TASK PROMPT: Only a number is expected: how many lines in the data below contain the word "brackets".

COLLECTED MATERIAL START

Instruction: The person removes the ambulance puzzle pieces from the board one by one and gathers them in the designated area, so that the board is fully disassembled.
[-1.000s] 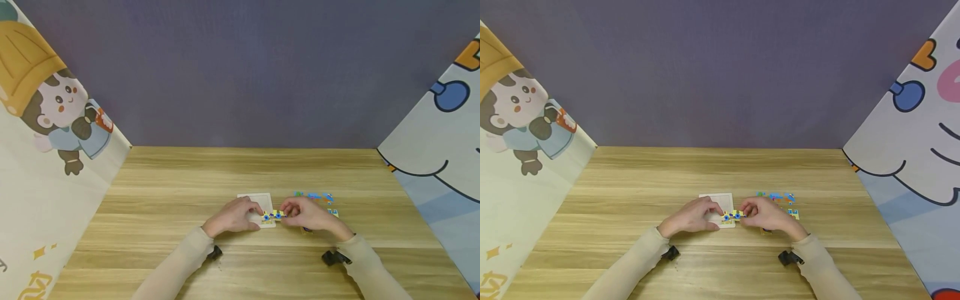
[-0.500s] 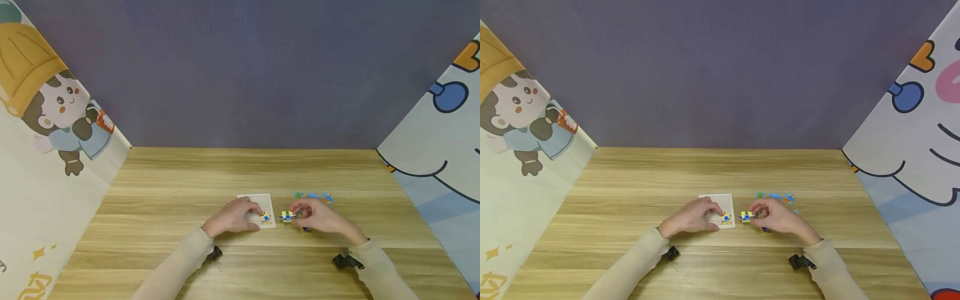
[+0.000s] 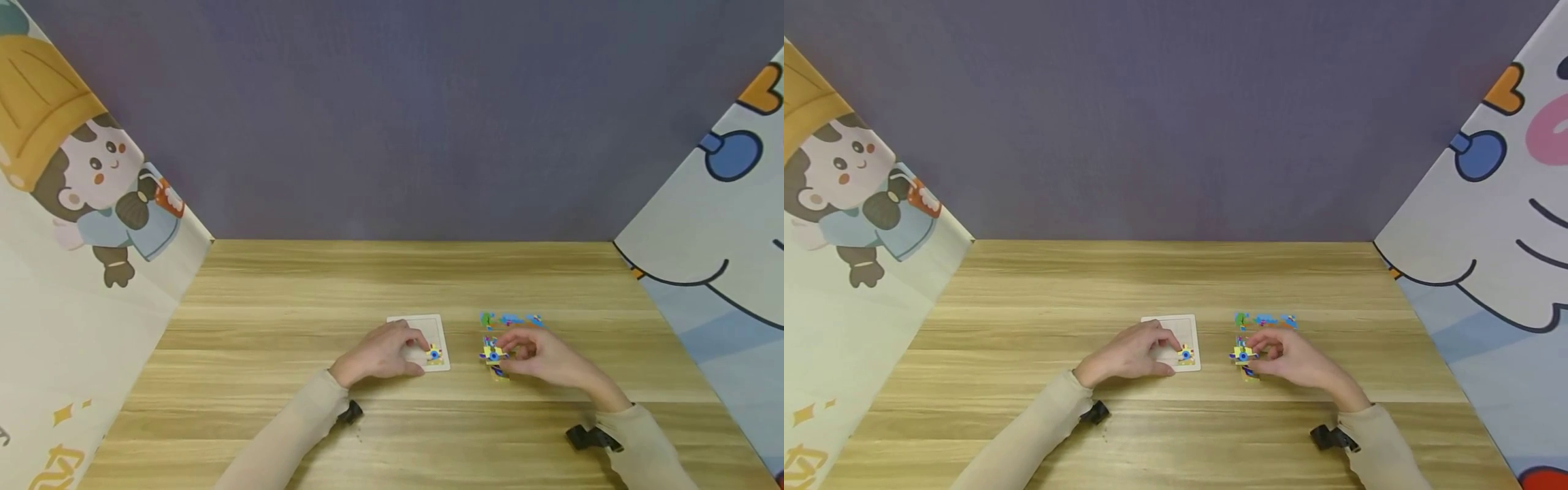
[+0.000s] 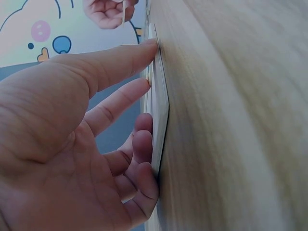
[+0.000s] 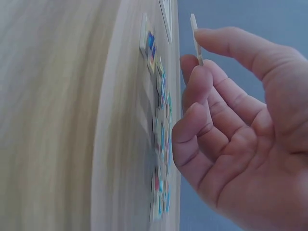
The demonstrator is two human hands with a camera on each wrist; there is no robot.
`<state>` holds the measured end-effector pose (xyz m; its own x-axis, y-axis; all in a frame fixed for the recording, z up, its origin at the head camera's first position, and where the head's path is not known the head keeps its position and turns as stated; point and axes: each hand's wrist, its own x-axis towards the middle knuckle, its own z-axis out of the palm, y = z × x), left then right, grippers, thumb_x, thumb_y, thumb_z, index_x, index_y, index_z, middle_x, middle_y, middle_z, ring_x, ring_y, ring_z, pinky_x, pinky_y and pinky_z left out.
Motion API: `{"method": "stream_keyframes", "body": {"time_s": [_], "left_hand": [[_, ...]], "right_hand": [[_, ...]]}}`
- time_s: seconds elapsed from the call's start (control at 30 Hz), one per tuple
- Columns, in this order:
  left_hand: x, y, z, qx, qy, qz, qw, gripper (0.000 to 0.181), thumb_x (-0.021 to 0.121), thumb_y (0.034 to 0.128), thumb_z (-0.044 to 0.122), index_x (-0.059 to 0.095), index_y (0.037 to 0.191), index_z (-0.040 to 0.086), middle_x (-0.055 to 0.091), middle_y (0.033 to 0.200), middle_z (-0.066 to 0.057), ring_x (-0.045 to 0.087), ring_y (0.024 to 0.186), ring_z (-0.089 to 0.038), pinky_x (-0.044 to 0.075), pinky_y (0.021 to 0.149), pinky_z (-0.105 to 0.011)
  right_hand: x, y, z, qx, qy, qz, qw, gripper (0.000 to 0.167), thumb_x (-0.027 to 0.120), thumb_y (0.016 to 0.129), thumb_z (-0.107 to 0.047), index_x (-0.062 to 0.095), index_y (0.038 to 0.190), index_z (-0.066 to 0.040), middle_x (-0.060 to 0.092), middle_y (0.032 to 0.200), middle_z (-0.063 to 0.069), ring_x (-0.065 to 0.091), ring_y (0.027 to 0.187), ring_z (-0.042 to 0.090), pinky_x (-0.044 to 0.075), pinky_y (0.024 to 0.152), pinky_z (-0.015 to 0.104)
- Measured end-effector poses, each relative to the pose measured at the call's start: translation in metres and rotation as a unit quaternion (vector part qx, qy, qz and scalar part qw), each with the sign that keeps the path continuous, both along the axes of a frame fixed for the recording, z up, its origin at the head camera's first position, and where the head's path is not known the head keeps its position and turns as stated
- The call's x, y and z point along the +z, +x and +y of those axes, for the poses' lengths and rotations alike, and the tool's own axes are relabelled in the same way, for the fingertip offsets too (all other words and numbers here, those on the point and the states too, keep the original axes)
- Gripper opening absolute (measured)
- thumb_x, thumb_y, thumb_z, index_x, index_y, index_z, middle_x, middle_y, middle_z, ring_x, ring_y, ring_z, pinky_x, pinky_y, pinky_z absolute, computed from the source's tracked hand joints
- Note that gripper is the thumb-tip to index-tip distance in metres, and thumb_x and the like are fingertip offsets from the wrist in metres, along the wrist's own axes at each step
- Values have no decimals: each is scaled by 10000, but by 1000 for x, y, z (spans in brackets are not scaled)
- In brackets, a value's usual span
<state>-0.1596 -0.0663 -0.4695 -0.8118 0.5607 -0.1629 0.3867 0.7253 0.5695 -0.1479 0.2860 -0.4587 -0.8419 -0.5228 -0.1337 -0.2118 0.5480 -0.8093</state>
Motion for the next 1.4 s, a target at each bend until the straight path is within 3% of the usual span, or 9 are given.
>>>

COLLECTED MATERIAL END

TASK OUTPUT: 2